Chanel Summers on the need to think beyond the notion that sounds are just assets

Heard About: Artistic expression in game audio

[This feature was published in the September 2013 edition of Develop magazine, which is available through your browser and on iPad.]

Chanel Summers believes passionately that video games, and game audio in particular, should increasingly aspire to greater artistic goals.

“Over the past decade or two, we’ve taken huge evolutionary leaps forward when measured by quality of execution and advancements in technology,” says Summers, who stands as Syndicate 17 co-founder and adjunct professor at USC School of Cinematic Arts’ Interactive Media Division.

“But as in any art form, real innovation doesn’t come from technology, but from the creativity and experimentation of the artists who wield it – I believe video game audio has only just begun to scratch the surface of what’s possible artistically.”

THE ART OF THE MATTER

All well and good but what does that mean in practice – how do we know when we’ve produced ‘art’?

“The mark of superior sound design, like many art forms – painting, sculpture, theatre, cinema – is one that you don’t consciously notice,” offers Summers.

"It works on a person’s subconscious, playing with silence, subtlety and tension, manipulating the mood and drawing the player into the game world. It takes advantage of the basic elements of audio aesthetics and utilises devices such as ambiguity, juxtaposition, counter-functional sounds, and misdirection.”

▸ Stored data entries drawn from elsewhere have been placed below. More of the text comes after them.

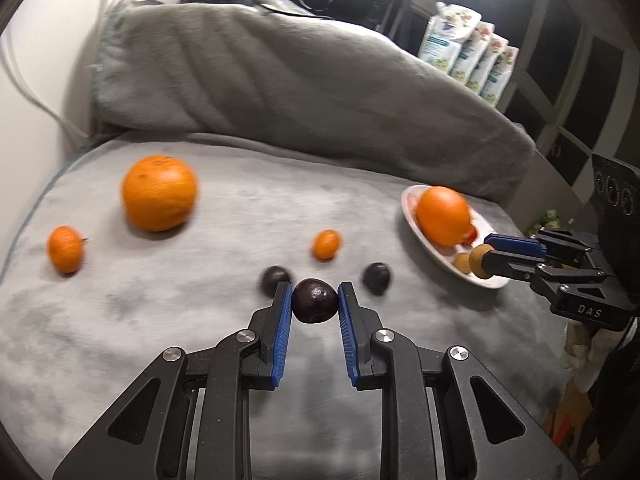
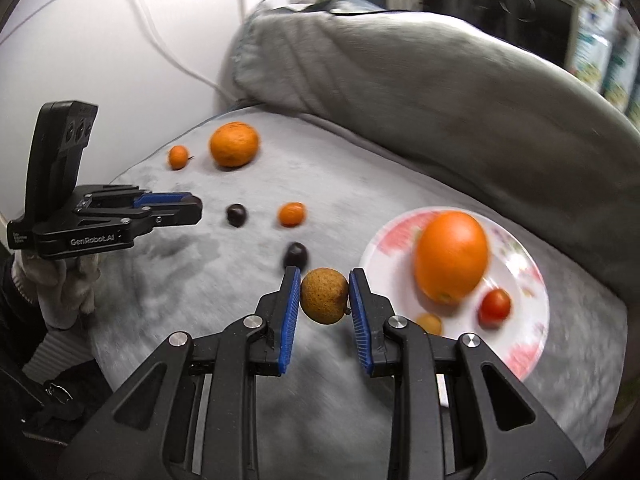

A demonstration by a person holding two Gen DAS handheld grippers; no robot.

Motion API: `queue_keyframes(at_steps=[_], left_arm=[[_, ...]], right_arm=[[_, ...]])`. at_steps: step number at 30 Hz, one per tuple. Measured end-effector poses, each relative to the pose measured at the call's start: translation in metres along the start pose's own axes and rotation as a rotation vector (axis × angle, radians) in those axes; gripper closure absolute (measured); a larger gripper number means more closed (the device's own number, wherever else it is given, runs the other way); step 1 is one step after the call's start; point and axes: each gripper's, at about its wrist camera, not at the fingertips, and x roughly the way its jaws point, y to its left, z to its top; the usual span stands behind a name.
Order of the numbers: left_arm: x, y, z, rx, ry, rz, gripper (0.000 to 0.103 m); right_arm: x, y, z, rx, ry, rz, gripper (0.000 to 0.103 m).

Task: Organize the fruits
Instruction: 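Carry the plum with the left tool while the right tool carries the kiwi to the plate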

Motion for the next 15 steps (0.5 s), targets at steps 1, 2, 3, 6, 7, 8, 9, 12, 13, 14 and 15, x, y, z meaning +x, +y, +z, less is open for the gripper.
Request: queue_keyframes(at_steps=[1,2,3,6,7,8,9,12,13,14,15], left_arm=[[0.001,-0.004,0.001,0.004,0.000,-0.008,0.082],[0.003,-0.009,0.001,0.008,0.001,-0.018,0.081],[0.005,-0.015,0.002,0.017,0.002,-0.032,0.082],[0.010,-0.030,0.005,0.038,0.005,-0.058,0.082],[0.012,-0.034,0.006,0.044,0.007,-0.063,0.081],[0.014,-0.039,0.007,0.051,0.010,-0.070,0.081],[0.017,-0.044,0.008,0.058,0.013,-0.078,0.082],[0.025,-0.055,0.010,0.074,0.019,-0.092,0.081],[0.026,-0.058,0.011,0.077,0.021,-0.095,0.082],[0.028,-0.061,0.012,0.081,0.022,-0.098,0.082],[0.030,-0.065,0.012,0.086,0.024,-0.098,0.082]], right_arm=[[-0.003,-0.006,-0.003,0.016,-0.003,-0.007,0.077],[-0.006,-0.012,-0.006,0.034,-0.005,-0.012,0.077],[-0.008,-0.017,-0.009,0.049,-0.007,-0.014,0.077],[-0.015,-0.032,-0.019,0.092,-0.010,-0.029,0.077],[-0.017,-0.036,-0.022,0.103,-0.010,-0.034,0.077],[-0.019,-0.041,-0.025,0.116,-0.010,-0.039,0.077],[-0.021,-0.044,-0.029,0.123,-0.006,-0.033,0.077],[-0.026,-0.056,-0.037,0.153,-0.008,-0.050,0.077],[-0.028,-0.060,-0.039,0.163,-0.009,-0.054,0.077],[-0.029,-0.064,-0.042,0.173,-0.011,-0.059,0.077],[-0.031,-0.067,-0.044,0.181,-0.012,-0.064,0.077]])
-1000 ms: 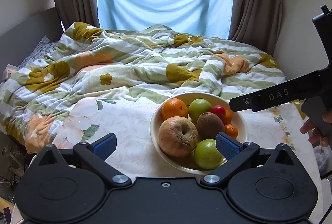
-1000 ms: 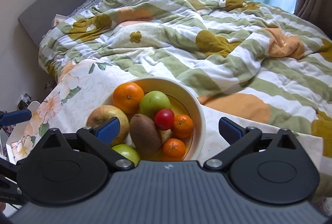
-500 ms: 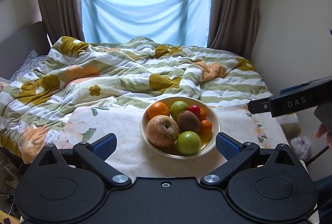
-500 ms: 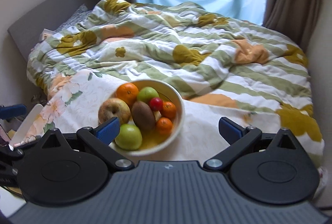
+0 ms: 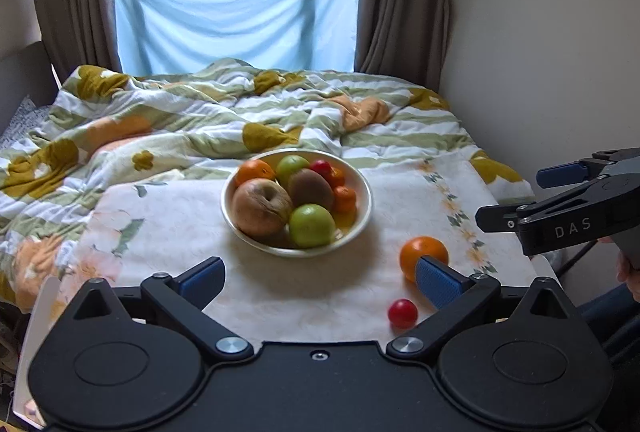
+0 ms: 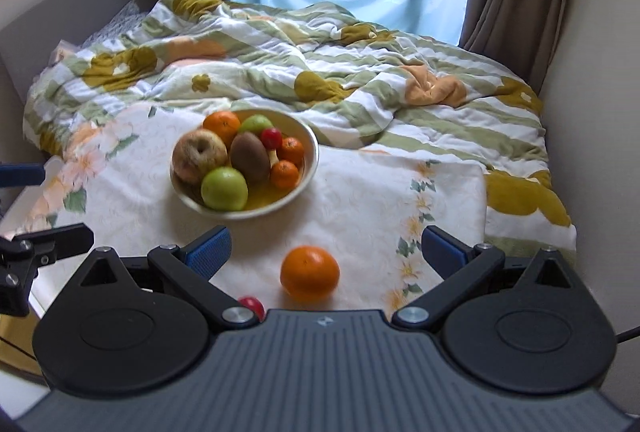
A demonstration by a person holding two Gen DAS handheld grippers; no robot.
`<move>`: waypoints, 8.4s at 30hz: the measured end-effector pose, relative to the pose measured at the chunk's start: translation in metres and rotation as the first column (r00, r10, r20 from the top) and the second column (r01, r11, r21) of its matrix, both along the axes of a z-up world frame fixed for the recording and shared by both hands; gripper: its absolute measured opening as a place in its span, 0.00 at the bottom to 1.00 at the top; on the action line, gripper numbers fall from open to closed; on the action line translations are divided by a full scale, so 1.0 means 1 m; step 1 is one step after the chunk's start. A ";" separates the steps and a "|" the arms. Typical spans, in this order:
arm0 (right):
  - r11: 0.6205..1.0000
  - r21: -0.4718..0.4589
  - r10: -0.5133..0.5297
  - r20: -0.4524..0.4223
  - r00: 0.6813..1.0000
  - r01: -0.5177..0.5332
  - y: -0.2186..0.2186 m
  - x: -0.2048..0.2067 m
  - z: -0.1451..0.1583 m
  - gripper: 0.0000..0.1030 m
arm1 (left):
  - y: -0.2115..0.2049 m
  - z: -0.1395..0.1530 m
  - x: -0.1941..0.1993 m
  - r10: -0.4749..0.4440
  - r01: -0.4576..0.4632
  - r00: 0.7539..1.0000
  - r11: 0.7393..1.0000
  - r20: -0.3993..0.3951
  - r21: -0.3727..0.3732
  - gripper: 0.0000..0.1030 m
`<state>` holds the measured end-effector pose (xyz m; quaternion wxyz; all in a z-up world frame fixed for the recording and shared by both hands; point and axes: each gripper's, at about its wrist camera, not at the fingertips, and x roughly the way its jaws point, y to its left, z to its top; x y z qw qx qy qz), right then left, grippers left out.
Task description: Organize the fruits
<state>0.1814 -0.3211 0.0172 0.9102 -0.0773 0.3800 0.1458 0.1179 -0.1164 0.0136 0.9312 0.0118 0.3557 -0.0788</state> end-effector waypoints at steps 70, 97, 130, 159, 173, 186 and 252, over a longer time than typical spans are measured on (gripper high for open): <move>0.953 0.061 0.301 -0.101 0.948 -0.297 0.001 0.049 -0.115 0.72 | -0.045 -0.093 0.031 -0.042 0.038 0.987 0.999 -0.153 -0.030 0.35; 0.963 0.071 0.258 0.013 0.966 -0.258 0.026 0.088 -0.011 0.72 | 0.030 0.008 0.111 0.071 -0.071 0.997 0.997 -0.014 -0.010 0.35; 0.996 0.081 -0.021 -0.091 0.996 0.028 0.053 0.218 -0.048 0.73 | 0.053 -0.073 0.304 -0.158 0.149 0.959 0.987 -0.235 -0.054 0.73; 0.991 0.131 0.017 -0.155 0.988 0.004 0.098 0.252 -0.084 0.73 | 0.110 -0.032 0.225 -0.068 0.069 0.992 0.998 -0.104 0.004 0.97; 0.981 0.191 -0.015 -0.145 0.989 0.043 0.091 0.249 -0.086 0.96 | 0.111 -0.035 0.202 -0.045 0.047 0.993 0.999 -0.104 0.012 0.97; 0.981 0.182 -0.063 -0.016 0.998 0.065 0.066 0.170 -0.005 0.97 | 0.095 0.016 0.138 -0.017 0.017 1.000 1.000 0.016 0.012 0.97; 0.945 0.054 -0.325 0.041 0.945 0.323 0.045 -0.113 0.028 1.00 | 0.076 0.033 -0.062 0.023 -0.028 0.991 0.999 0.129 0.036 1.00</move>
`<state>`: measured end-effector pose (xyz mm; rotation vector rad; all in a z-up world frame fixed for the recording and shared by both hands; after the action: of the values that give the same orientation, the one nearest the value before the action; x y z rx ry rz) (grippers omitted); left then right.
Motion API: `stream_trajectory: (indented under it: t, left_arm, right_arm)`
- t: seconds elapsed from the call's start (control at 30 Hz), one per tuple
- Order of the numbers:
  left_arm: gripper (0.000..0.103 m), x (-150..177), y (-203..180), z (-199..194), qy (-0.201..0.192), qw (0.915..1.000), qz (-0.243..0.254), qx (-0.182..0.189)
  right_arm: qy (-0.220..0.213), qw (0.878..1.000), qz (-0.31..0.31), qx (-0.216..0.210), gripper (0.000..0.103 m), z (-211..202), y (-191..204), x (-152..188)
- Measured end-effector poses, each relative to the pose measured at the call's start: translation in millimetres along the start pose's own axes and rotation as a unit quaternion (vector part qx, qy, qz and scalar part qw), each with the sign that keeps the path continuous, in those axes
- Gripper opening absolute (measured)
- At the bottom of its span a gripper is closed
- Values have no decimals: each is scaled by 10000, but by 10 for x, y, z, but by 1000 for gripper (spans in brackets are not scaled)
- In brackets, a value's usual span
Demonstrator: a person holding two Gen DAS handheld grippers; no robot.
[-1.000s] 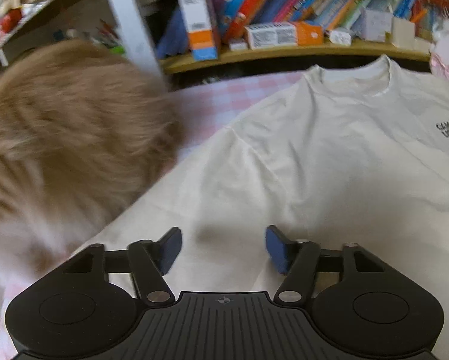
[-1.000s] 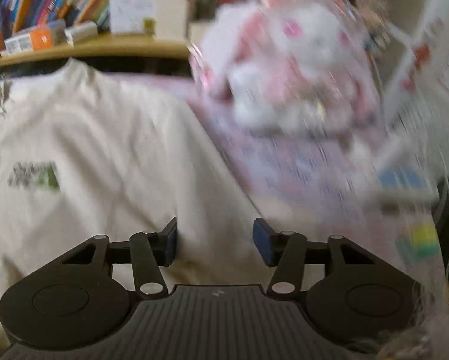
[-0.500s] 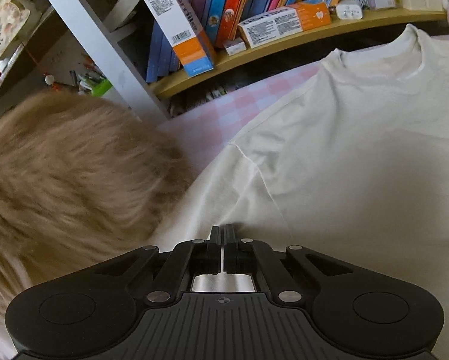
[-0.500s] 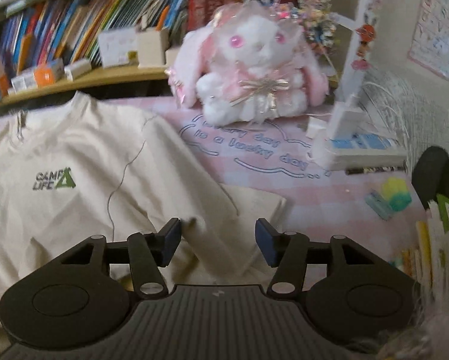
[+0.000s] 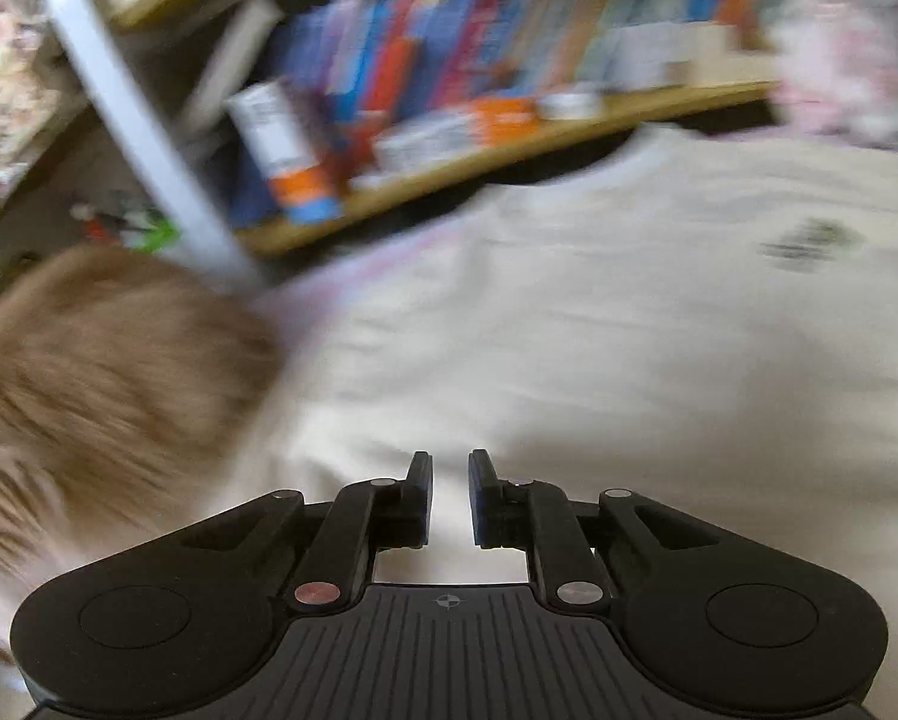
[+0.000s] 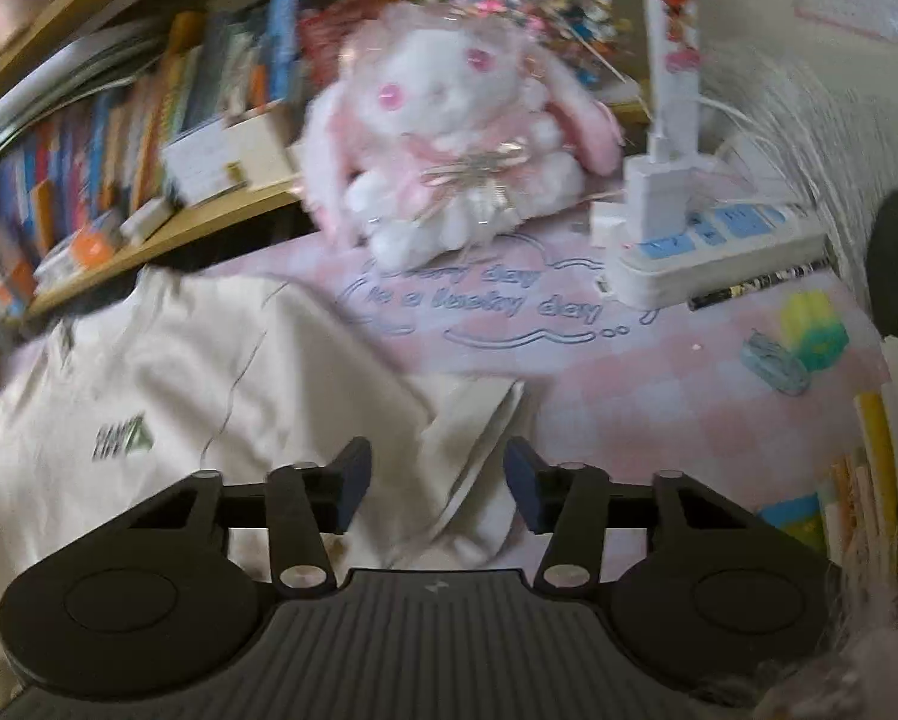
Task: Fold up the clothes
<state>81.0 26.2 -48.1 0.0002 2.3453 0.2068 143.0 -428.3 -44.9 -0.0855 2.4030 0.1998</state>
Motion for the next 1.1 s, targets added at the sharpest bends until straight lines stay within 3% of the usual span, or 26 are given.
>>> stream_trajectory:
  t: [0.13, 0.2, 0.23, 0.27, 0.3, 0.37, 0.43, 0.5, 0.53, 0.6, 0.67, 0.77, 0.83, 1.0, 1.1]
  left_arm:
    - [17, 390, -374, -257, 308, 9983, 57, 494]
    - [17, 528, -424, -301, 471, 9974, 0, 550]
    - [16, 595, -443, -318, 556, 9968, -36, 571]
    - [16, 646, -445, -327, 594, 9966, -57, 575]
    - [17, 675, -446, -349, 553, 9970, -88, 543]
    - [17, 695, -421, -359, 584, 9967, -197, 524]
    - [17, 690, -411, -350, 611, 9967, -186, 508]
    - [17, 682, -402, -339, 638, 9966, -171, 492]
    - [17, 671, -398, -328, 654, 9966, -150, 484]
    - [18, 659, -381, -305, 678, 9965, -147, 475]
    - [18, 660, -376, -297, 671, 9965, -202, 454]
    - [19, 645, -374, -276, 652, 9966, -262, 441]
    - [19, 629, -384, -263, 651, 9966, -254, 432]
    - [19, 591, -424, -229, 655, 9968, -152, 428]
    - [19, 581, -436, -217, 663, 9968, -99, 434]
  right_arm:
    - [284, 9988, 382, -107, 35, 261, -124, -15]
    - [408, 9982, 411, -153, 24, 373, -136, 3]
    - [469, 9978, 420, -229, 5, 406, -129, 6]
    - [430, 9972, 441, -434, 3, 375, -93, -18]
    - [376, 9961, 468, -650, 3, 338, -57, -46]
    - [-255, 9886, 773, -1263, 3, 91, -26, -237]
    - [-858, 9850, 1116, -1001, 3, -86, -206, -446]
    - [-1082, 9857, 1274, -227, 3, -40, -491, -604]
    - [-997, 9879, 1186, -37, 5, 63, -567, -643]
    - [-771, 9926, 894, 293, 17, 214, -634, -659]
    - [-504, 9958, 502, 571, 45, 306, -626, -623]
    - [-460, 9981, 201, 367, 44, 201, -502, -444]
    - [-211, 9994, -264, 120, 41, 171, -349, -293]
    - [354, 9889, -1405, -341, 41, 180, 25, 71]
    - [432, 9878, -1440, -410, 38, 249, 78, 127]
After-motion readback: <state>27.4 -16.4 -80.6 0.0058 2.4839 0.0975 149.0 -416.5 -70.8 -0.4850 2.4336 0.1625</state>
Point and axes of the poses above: each gripper's, at about its wrist camera, not at the fingertips, and z roughly the way its jaws point, y to its left, x to its underside, the point moved 8 cm from there along z, roughly the way its jaws point, and after that the axes turned 14 degrees about -z, right-handed, at the moved point
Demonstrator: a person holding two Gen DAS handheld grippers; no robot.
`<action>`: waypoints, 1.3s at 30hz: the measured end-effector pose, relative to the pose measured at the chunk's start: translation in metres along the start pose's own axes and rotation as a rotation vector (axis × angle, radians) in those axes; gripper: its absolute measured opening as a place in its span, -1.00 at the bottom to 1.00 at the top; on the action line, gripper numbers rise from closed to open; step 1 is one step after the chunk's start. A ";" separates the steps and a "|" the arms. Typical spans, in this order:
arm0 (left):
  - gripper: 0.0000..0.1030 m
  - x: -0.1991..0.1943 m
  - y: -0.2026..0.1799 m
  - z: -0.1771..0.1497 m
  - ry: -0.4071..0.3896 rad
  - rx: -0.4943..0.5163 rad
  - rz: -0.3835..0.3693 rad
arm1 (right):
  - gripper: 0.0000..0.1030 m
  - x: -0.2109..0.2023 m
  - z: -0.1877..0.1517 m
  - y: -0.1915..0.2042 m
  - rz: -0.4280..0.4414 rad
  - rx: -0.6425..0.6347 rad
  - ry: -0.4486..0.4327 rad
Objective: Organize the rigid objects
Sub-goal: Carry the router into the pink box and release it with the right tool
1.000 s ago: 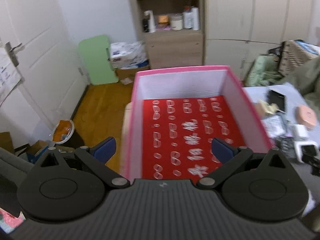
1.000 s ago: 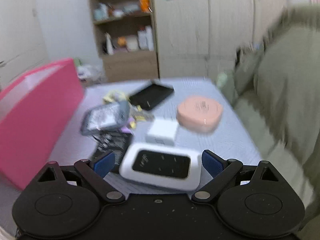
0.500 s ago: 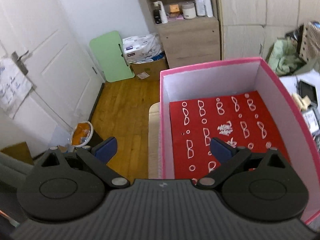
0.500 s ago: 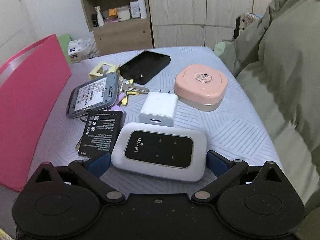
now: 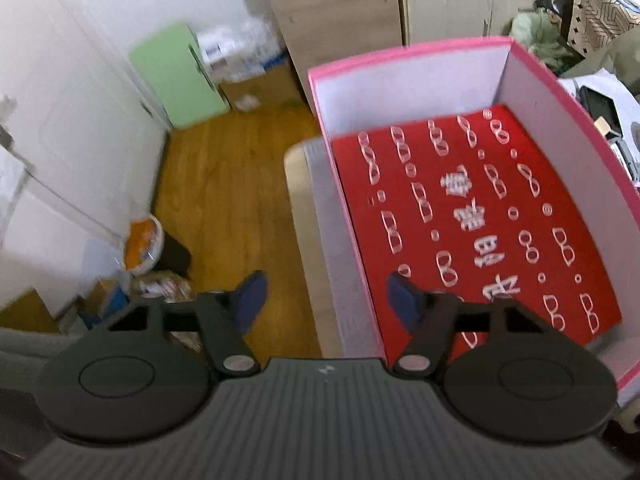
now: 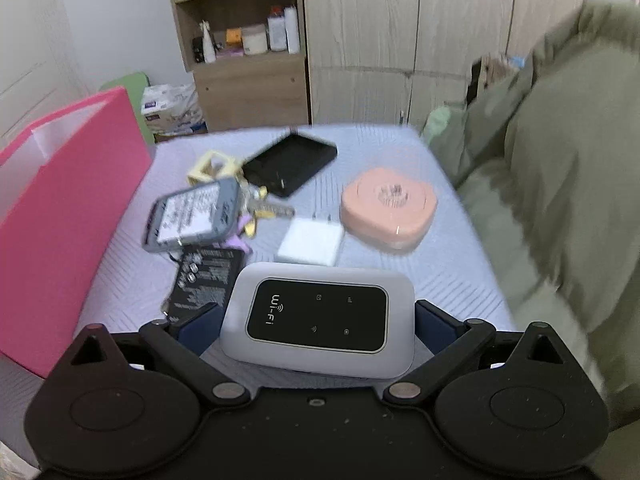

Artistic audio, argues Summers, is audio that can be used to craft the story elements of a given game, and control the pacing of gameplay, supporting the narrative, eliciting and influencing emotion, creating mood, shaping perception and reinforcing how players experience game characters.

“However, sadly, in many titles, audio is purely functional simply facilitating gameplay, whilst potential emotional and psychological uses of sound that could lift the game’s audio to the level of ‘art’, are sacrificed in the name of ‘utility’,” continues Summers, earnestly.

“Every creative endeavour should have an aesthetic to it in my opinion, or else you miss some of the most exciting opportunities to really impact the player and create an incredibly compelling experience. Look at the effort expended by production designers, costume designers, hair and make-up people on films both large and small. Every detail is scrutinised. Every choice has an artistic meaning behind it.”

SOUNDS CHALLENGING

Naturally, Summers recognises the unique challenges of an interactive medium – how do you engineer and manipulate a meaningful and dynamic emotional state, while remaining flexible enough to follow where the user chooses to take the action?

But it’s no excuse for merely functional audio says Summers, pointing to the well-proven aesthetic principles and techniques from other media that are there for the taking.

“For instance, I would argue that the greatest lesson we can learn about how to elevate audio to the level of art is the concept of ambiguity – the idea that works of art are open to multiple meanings or interpretation,” she says.

“In video games, sound is usually a vehicle for game creators to project their own interpretation of their game in such a way that it cannot easily be misinterpreted. The best works of art however – whether they are films, paintings, pieces of music, stage plays, novels, or whatever – create a relatively large canvas on which the audience can – or in some cases must – fill in many of the details themselves through interpretation.”

BEYOND CONTROL

“These creative endeavours require the audience to make certain very personal assumptions about the work they are experiencing, based on their own past experiences and memories, triggering associations that the artist never could have foreseen,” Summers continues.

Can it be done in a game? Summers cites Limbo, which boasts a soundscape envisioned, experimented with and ultimately realised by a thoughtful sound practitioner with no background in game audio.

But ambiguity is just one weapon in sound psychology’s armoury of ideas and techniques, which also include silence and the suspension of sound, subtlety, exploitation of subjective perception, acousmatic audio, empathetic and an empathetic sound, resonance and entrainment, habituation and so on.

“We need to think beyond the notion that sounds are just assets that correspond to actions we see on-screen,” Summers concludes.

We need to think beyond the surface meaning of sounds. We also need to be vigilant about going in the opposite direction and creating bad art – audio that is too busy, that’s too abstract, that’s too overbearing.”